J’étais alors encore un petit garçon
Je vivais dans un monde étrange
Dans lequel il n’y avait que des enfants.
Mais pour moi, ils étaient bien trop pesant
L’adulte, à coté, jamais cela ne le dérange
Et il restait aussi froid qu’un glaçon.
J’y repense chaque soir
Je pleure dans mon lit d’enfant
Je pensai, le soir en me couchant:
Ha qu’il me tarde de devenir grand,
D’être enfin un homme, un homme.
Avoir la tête dans les étoiles, un astronome.

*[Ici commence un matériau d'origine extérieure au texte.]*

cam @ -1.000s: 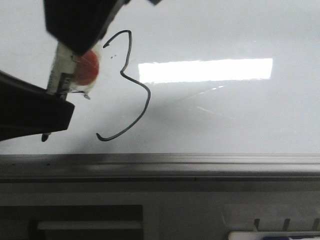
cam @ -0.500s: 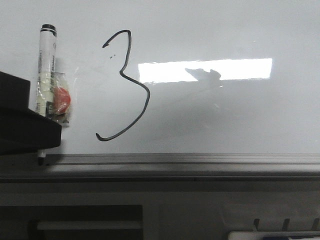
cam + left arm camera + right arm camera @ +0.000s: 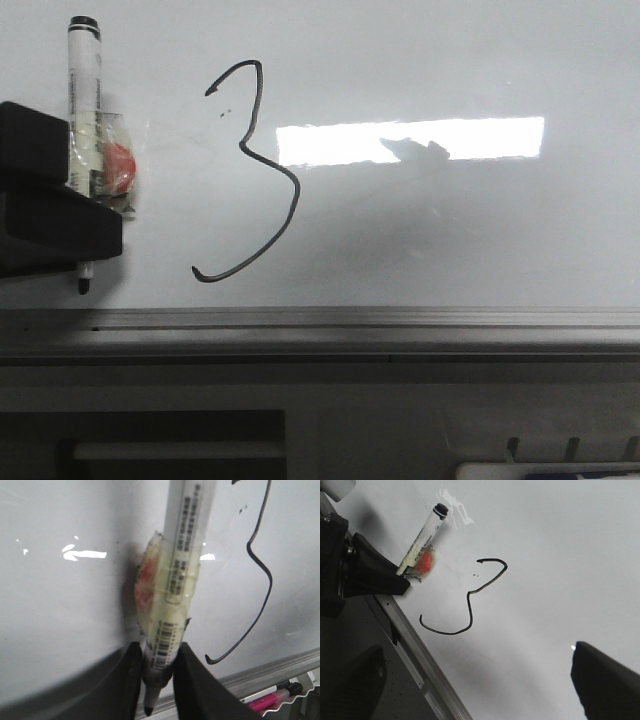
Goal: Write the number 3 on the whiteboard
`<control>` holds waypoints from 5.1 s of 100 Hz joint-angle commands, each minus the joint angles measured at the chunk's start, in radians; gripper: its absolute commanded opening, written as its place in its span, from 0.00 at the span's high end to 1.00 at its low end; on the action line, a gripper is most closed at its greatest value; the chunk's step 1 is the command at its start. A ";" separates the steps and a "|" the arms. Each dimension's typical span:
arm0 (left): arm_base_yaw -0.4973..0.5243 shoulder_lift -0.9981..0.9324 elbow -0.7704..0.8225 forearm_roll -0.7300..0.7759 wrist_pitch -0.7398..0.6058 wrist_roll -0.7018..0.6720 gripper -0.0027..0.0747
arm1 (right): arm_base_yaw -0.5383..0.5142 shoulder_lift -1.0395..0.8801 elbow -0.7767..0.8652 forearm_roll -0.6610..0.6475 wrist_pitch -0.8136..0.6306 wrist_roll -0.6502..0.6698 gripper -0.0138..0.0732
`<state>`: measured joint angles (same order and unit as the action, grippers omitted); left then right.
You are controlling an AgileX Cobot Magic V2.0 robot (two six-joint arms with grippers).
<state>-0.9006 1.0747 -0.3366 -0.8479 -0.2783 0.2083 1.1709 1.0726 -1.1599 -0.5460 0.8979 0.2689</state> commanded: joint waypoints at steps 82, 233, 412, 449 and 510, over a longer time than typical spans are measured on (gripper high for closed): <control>0.002 -0.346 -0.030 0.071 -0.079 0.372 0.99 | -0.004 -0.195 0.108 -0.103 -0.101 0.107 0.91; 0.002 -0.594 0.086 0.249 0.153 0.392 0.99 | -0.004 -0.997 0.888 -0.474 -0.395 0.468 0.91; 0.901 -1.104 0.349 0.839 0.560 -0.221 0.99 | -0.004 -0.997 0.888 -0.474 -0.392 0.468 0.91; 0.901 -1.104 0.349 0.839 0.560 -0.221 0.99 | -0.004 -0.997 0.888 -0.474 -0.392 0.468 0.91; 0.901 -1.104 0.349 0.839 0.560 -0.221 0.99 | -0.004 -0.997 0.888 -0.474 -0.391 0.468 0.91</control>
<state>0.0005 -0.0051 0.0011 -0.0122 0.3336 0.0000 1.1709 0.0647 -0.2456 -0.9743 0.5508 0.7316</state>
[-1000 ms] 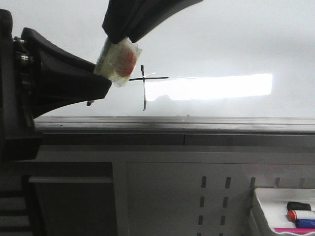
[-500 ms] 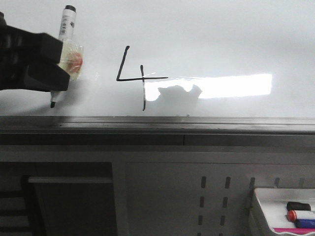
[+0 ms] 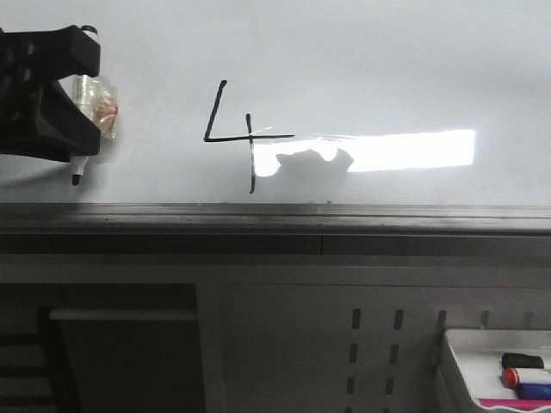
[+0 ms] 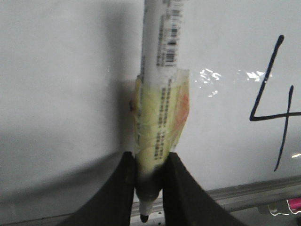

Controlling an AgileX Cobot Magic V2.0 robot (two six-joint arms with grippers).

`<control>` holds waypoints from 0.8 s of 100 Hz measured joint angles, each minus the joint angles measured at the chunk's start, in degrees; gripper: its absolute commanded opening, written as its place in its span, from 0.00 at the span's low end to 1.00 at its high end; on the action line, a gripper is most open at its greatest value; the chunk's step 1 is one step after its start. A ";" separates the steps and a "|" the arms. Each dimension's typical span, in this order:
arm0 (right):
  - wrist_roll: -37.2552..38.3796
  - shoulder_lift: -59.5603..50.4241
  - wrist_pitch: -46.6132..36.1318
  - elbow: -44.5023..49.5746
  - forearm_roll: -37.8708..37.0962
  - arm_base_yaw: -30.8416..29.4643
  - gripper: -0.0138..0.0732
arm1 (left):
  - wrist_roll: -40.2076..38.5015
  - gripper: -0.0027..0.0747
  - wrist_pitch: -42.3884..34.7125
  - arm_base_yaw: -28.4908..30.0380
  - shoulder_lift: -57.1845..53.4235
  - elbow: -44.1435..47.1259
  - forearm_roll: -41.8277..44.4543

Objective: Write number 4 on whiteboard

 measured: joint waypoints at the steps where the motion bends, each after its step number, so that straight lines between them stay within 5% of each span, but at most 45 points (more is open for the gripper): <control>1: 0.00 0.00 0.00 0.00 0.00 0.00 0.71 | 0.00 0.03 0.00 0.00 0.14 -0.11 0.00; 26: 0.00 0.00 0.34 0.00 0.00 0.00 0.71 | -0.11 0.44 0.09 0.00 2.57 -1.25 -0.59; 54: 0.00 -0.13 1.60 0.00 -0.58 0.00 0.67 | 0.01 0.46 0.11 0.00 2.04 -1.25 -0.59; 68: 0.00 -0.96 2.69 0.15 -1.92 0.00 0.45 | 0.10 0.45 0.74 0.00 -1.72 -1.25 0.23; 80: 0.00 -3.88 2.52 2.17 -2.24 0.00 0.09 | 0.10 0.34 1.82 0.00 -7.63 -1.13 1.94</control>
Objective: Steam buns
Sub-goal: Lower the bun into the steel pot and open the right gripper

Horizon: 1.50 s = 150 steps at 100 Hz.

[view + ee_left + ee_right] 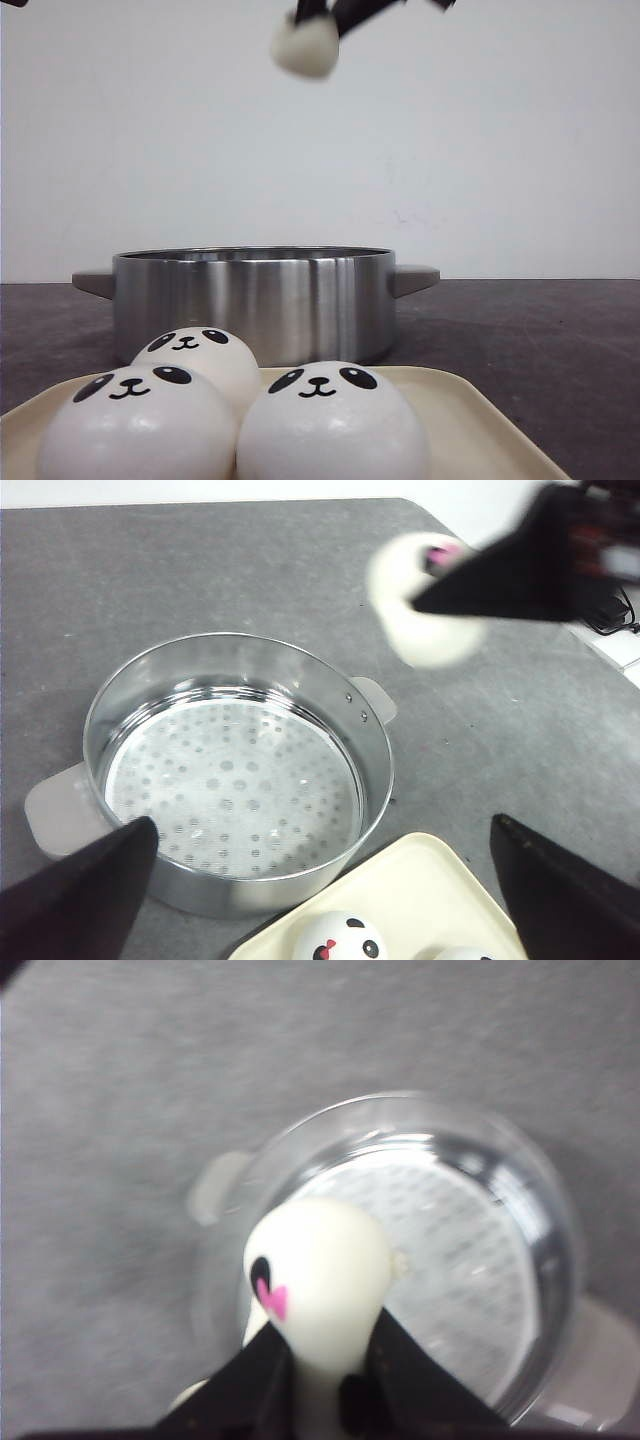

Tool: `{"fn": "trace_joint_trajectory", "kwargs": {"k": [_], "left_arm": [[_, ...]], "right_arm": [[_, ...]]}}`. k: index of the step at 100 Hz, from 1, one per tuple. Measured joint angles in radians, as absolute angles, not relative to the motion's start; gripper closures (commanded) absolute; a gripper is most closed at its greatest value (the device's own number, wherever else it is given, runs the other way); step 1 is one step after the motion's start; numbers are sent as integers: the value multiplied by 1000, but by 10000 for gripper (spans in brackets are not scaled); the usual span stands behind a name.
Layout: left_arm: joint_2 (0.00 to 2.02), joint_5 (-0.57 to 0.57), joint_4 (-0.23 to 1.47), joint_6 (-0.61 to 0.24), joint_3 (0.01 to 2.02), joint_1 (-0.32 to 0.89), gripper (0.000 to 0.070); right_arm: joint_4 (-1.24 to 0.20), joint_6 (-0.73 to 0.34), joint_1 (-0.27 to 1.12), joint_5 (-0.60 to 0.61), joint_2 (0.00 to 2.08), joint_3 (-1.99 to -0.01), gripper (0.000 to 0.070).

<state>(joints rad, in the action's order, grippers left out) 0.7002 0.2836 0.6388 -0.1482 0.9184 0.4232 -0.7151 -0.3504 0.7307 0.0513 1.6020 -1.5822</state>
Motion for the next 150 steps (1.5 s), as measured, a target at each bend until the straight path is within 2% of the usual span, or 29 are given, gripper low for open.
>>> {"fn": "trace_joint_trajectory", "kwargs": {"k": [19, 41, 79, 84, 93, 99, 120, 133, 150], "left_arm": [[700, 284, 640, -148, 918, 423, 27], [700, 284, 642, -148, 918, 423, 27], [700, 283, 647, -148, 918, 423, 27], [700, 284, 647, -148, 918, 423, 27], [700, 283, 647, -148, 918, 423, 27], [700, 283, 647, -148, 918, 423, 27], [700, 283, 647, -149, 918, 423, 27], [700, 283, 649, -148, 918, 423, 27], [700, 283, 676, -148, 918, 423, 27]], "right_arm": [[-735, -274, 688, 52, 1805, -1693, 700], [-723, -258, 651, 51, 1967, -1695, 700], [-670, -241, 618, 49, 2069, -1695, 699], [-674, -237, 614, 50, 2075, -1695, 658], [-678, -229, 614, 50, 2078, -1695, 484], [-675, -224, 614, 49, 2078, -1695, 417], [-689, -215, 612, 27, 2078, -1695, 400], [-694, -213, 612, 27, 2078, -1695, 326], [-700, -213, 612, 27, 2078, -1695, 322]]}}
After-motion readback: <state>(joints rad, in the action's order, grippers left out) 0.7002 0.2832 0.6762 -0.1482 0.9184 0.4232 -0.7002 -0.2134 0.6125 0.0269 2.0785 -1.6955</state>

De vire mes rêves et qu’ils soient flagrant.
On me trouvait tout juste, à peine touchant.
J’y repense chaque soir
Je pleure dans mon lit d’enfant
J’ai fini par grandir, comme les autres,
Absorbé impitoyablement par le monde du travail
Alors, m’est venue, fatalement, la mélancolie
Je n’avais plus accès à ma vitale folie
Tous comptes fait il n’y a rien, ici, qui ne vaille
Et quand je vois, dans quoi on se vautre…
J’y repense chaque soir
Je pleure dans mon lit de grand
Et puis j’ai grandi encore, j’ai même vieilli.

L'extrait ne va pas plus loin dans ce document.